Amaury sortit la carte froissée de sa poche et la jeta à la vieille voisine, terrifiée. Elle se pencha, tremblante, et ramassa la boule de papier. Elle la déplia difficilement, ne parvenant pas à contrôler les convulsions de ses mains. La menace sembla agir sur elle comme un électrochoc. Elle se raidit complètement, ne trembla plus du tout.
« Alors, vous trouvez ça toujours aussi drôle, madame Mignot ? » la défia Amaury.
Elle se redressa et lui asséna une claque vive et sèche.
« Mon garçon, dit-elle avec autorité, il y a des sujets avec lesquels, ici, on ne plaisante pas. »
Et elle le laissa là.


S’il avait imaginé que son séjour serait aussi éprouvant, Amaury ne serait jamais venu. Il ne cessait de ressasser l’idée, avachi sur le canapé. Sa joue le brûlait encore de la claque reçue, et son épaule était endolorie. Il n’avait pas osé appeler la gendarmerie pour les pneus crevés, il porterait plainte en allant régler son amende. Il voulut appeler sa sœur, mais son téléphone était déchargé, et il n’avait toujours pas acheté ni adaptateur, ni une prise de rechange. Il ruminait sur le canapé en mordillant des cure-dents lorsque madame Mignot passa le pas de la porte. Elle n’avait pas décoléré. Elle déposa une caisse d’archives sur la table de la cuisine, en sortit des classeurs et s’assit sur l’une des chaises, faisant couiner le rembourrage.

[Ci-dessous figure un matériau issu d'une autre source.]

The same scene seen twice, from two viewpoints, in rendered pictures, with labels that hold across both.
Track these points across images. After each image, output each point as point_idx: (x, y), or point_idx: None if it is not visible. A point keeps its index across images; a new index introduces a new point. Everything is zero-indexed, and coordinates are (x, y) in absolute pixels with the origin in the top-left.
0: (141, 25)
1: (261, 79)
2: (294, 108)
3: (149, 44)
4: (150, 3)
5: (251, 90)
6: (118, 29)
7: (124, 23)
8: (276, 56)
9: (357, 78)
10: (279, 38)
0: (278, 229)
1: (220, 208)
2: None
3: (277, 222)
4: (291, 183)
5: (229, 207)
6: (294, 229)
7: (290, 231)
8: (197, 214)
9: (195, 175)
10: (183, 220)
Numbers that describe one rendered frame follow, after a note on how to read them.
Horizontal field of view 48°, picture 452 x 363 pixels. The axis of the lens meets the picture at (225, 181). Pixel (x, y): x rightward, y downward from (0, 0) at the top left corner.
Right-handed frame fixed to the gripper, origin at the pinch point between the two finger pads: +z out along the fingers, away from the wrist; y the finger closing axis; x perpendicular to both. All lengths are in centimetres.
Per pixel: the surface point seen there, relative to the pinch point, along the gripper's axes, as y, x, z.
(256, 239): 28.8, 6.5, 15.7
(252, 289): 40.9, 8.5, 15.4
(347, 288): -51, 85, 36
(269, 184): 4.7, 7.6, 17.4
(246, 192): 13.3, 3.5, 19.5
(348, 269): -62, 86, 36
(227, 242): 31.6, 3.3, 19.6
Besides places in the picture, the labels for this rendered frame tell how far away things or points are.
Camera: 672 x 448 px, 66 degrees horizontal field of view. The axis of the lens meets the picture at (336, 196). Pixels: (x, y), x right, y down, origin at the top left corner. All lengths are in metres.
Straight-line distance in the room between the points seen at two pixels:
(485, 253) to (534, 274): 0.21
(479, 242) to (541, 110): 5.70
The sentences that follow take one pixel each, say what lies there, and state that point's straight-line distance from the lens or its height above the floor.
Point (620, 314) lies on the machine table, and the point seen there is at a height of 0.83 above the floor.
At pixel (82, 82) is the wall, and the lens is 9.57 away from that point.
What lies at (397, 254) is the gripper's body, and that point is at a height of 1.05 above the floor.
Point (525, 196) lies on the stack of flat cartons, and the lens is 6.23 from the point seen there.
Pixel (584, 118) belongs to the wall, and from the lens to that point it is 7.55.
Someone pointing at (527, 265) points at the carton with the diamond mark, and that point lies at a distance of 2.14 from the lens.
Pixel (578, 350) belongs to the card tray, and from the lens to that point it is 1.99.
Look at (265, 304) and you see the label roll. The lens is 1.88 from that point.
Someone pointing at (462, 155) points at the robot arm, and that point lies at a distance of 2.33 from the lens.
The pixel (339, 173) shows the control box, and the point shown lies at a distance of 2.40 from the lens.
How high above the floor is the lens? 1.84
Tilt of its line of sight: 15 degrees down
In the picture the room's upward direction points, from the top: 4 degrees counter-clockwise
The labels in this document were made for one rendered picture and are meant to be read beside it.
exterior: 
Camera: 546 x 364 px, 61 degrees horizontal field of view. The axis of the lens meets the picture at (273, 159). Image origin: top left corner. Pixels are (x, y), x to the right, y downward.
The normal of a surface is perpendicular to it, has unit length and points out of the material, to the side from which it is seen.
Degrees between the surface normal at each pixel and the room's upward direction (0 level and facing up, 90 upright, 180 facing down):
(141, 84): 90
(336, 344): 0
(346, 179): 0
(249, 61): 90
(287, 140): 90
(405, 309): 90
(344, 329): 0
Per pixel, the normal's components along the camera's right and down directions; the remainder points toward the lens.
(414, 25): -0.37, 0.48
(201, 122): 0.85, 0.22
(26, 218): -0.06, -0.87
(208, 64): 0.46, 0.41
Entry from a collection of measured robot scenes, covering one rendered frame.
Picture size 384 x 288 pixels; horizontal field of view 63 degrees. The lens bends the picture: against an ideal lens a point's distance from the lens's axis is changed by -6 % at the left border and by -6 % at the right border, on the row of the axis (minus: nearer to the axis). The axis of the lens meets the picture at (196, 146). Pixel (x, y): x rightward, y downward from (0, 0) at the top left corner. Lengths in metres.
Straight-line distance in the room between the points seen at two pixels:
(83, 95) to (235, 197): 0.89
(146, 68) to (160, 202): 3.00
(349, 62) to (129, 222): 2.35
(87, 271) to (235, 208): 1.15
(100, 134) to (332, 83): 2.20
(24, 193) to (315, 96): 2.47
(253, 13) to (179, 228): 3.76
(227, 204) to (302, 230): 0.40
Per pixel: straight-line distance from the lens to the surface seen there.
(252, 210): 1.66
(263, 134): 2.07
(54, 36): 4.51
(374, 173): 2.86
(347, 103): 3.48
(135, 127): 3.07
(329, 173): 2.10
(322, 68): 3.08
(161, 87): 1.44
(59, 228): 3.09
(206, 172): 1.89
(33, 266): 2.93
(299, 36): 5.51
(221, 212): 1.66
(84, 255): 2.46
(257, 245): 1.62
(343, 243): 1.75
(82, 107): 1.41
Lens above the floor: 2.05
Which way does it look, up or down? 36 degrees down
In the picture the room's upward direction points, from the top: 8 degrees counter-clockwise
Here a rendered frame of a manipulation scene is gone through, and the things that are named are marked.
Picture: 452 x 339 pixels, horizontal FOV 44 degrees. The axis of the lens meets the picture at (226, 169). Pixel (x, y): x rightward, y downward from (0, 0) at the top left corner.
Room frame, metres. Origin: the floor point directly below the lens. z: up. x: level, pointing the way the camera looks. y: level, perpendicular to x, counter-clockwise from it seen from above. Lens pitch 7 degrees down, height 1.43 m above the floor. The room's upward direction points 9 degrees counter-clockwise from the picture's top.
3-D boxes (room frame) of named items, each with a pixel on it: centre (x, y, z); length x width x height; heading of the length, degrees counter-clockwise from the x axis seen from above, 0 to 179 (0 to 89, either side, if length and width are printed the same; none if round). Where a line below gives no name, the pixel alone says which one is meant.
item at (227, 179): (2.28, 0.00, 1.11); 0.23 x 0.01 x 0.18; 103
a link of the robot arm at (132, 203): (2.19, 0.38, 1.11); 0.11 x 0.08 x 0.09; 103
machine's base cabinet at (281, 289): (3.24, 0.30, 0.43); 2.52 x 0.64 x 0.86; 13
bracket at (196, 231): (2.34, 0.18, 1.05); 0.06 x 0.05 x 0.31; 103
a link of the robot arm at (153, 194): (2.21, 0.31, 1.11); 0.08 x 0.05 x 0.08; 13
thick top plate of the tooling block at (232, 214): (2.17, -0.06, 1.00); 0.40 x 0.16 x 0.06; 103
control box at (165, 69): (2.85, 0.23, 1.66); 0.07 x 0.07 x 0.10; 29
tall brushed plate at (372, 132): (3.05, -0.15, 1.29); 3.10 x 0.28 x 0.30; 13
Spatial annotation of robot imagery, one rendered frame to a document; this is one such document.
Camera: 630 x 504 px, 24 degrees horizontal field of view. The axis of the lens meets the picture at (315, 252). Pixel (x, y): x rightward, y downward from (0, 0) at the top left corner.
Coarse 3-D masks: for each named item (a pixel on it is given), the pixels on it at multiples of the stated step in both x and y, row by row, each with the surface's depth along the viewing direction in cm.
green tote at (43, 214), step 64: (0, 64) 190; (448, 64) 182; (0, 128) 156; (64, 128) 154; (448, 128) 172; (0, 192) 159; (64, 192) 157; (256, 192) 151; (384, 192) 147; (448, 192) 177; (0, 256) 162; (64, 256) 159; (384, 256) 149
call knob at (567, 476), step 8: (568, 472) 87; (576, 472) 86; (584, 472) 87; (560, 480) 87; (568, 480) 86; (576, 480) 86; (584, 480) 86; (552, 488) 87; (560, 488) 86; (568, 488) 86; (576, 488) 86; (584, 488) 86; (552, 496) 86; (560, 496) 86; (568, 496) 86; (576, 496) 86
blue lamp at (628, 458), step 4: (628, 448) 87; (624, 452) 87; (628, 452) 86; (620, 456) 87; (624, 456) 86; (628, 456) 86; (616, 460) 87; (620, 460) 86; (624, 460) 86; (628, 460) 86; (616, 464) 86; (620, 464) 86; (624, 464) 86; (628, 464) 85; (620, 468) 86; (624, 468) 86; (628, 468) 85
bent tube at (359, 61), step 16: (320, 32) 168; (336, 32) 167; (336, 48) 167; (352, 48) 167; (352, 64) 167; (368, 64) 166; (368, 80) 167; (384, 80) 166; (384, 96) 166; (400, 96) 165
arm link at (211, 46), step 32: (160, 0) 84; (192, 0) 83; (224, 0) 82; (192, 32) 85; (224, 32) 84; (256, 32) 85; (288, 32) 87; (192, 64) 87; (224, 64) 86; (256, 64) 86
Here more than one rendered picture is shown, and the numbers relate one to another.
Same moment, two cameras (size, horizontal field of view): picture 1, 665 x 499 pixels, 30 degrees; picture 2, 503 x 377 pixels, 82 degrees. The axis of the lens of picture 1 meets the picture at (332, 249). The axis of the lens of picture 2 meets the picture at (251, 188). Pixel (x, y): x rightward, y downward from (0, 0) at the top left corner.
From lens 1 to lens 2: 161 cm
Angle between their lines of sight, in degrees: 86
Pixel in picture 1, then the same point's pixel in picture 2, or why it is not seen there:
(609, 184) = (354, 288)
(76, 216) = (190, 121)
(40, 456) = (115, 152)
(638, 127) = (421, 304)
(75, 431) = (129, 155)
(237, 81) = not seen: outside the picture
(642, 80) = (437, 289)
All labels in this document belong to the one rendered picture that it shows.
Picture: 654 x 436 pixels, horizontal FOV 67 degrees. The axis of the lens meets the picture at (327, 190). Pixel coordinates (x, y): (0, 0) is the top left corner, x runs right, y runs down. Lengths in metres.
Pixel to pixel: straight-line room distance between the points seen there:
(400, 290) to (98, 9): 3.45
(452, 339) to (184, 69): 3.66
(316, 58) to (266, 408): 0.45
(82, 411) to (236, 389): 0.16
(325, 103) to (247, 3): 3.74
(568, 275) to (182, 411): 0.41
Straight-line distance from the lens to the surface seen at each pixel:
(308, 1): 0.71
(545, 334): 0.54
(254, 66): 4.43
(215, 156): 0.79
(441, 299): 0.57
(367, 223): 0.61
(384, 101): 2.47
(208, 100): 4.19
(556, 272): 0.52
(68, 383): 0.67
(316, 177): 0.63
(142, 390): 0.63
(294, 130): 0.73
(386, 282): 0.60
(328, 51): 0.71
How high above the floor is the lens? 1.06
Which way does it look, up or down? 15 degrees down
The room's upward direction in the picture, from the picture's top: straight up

« Allez, viens voir ça maintenant, mon garçon, intima-t-elle. »
Amaury ne marqua pas la moindre hésitation. Il s’installa sur la chaise d’à côté, cure-dent à la bouche. Sans un mot, elle ouvrit le premier classeur, jaune et touffu. Elle fit défiler les articles de presse locale et régionale. Des faits divers, des articles un peu plus travaillé ensuite, enfin des dossiers complets sur celui que les journaux avaient surnommé « le tueur ponctuel ».
« Tu vois mon garçon, il prévenait toutes ses victimes de l’heure à laquelle il viendrait les tuer. »
A ces mots, la femme déposa sur la table le morceau de papier ridé qu’Amaury avait reçu.
« Il a sévi pendant une quinzaine d’années sur l’île. Son dernier meurtre remonte à un peu plus de dix ans maintenant. Il a disparu ensuite, la police n’a jamais réussi à lui mettre la main dessus. »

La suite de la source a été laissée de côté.